**Instructions to follow**
Each line of the listing that includes "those" should be reported.

**Material provided**
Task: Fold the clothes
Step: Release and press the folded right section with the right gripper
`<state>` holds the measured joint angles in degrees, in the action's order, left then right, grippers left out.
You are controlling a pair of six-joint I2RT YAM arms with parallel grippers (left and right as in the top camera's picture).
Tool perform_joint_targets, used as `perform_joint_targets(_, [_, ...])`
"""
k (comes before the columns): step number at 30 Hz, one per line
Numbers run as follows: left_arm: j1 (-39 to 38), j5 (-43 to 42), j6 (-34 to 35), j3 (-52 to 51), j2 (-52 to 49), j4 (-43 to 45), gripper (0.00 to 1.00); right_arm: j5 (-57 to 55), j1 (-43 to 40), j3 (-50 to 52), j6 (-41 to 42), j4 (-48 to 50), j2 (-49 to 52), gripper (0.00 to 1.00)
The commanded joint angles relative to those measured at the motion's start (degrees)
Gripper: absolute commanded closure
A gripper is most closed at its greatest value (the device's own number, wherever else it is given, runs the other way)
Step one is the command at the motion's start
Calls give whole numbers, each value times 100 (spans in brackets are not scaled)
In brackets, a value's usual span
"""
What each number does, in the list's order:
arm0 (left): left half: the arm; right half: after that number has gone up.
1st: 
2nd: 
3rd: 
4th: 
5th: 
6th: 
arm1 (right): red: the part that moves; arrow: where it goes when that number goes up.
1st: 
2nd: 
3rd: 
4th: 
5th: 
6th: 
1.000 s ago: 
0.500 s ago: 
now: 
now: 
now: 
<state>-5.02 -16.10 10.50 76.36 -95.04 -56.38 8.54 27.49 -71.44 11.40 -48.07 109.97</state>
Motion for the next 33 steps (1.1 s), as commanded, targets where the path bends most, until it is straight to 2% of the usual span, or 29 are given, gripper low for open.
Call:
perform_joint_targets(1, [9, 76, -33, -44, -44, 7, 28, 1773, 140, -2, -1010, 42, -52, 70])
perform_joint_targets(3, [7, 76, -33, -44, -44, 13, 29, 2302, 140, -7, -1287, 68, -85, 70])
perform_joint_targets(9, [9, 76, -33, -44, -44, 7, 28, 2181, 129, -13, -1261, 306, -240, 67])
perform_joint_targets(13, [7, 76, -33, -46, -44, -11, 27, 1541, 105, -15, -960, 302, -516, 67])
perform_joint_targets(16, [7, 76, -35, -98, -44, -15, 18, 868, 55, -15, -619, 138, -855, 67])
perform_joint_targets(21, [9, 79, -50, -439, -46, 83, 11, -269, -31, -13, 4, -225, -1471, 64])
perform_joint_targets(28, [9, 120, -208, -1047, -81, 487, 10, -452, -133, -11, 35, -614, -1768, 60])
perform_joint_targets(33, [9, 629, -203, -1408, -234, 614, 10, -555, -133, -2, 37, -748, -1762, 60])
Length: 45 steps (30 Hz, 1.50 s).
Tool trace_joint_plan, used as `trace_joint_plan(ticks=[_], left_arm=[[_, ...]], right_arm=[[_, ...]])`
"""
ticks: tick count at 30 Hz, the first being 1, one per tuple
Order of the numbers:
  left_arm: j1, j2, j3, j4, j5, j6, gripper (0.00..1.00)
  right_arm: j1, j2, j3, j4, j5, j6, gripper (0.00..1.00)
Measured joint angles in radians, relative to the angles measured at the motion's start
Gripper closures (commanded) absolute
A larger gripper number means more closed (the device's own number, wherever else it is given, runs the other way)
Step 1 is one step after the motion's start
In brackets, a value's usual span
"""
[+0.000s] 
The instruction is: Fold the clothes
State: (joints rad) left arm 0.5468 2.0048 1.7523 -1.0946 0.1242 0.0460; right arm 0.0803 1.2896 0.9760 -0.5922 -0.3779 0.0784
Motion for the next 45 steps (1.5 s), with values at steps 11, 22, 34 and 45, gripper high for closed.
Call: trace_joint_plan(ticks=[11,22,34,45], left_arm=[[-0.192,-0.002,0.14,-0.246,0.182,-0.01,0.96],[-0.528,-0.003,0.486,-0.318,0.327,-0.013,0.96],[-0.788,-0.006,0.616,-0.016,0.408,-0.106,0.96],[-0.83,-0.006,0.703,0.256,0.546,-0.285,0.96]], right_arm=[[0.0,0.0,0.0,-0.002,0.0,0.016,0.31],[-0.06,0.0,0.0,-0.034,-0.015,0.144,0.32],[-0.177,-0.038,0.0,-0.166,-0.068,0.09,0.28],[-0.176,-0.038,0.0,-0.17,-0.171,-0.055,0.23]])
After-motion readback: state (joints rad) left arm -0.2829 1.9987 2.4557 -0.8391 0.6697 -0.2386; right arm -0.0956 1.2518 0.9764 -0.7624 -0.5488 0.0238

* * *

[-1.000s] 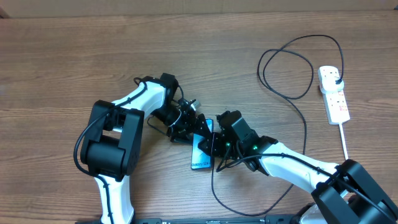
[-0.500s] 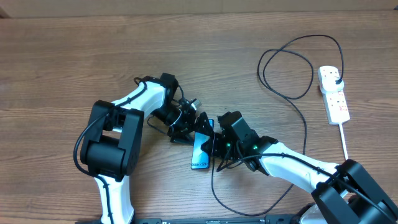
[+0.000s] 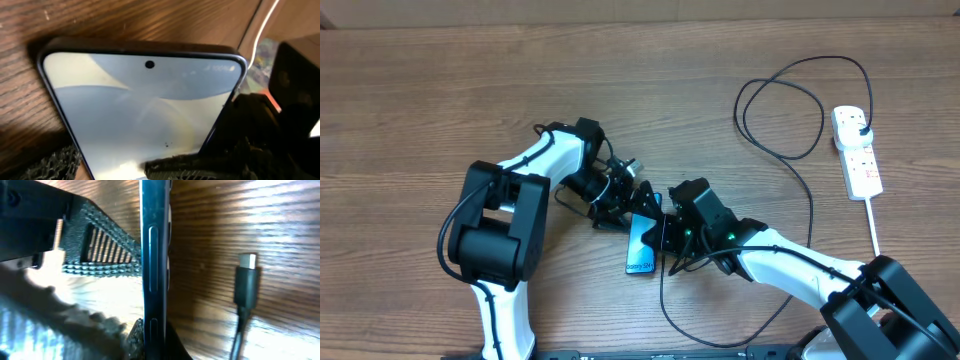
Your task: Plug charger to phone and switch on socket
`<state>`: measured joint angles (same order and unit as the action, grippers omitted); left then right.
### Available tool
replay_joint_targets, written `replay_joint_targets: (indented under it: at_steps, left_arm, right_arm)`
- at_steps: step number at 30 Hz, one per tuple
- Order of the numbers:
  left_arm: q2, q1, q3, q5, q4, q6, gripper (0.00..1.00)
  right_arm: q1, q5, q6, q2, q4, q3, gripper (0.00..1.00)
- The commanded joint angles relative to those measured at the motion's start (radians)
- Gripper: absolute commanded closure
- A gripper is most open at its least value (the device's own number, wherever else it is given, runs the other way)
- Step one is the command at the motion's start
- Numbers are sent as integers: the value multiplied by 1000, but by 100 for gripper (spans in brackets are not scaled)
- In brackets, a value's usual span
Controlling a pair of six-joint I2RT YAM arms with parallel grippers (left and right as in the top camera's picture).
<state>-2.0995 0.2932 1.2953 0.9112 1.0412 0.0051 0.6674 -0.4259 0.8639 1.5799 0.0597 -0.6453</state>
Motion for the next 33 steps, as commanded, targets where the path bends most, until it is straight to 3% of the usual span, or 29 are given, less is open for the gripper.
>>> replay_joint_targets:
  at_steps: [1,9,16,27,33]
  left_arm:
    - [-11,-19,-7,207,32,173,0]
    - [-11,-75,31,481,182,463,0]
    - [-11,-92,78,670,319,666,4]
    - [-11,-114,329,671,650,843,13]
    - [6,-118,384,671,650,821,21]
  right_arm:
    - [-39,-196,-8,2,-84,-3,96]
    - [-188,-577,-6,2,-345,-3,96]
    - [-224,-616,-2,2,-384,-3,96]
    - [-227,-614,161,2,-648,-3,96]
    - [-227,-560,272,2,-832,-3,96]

**Response**
The commanded joint angles relative to those measured at the motion's start (degrees)
- The commanded joint angles relative to those measured at the motion's start (radians)

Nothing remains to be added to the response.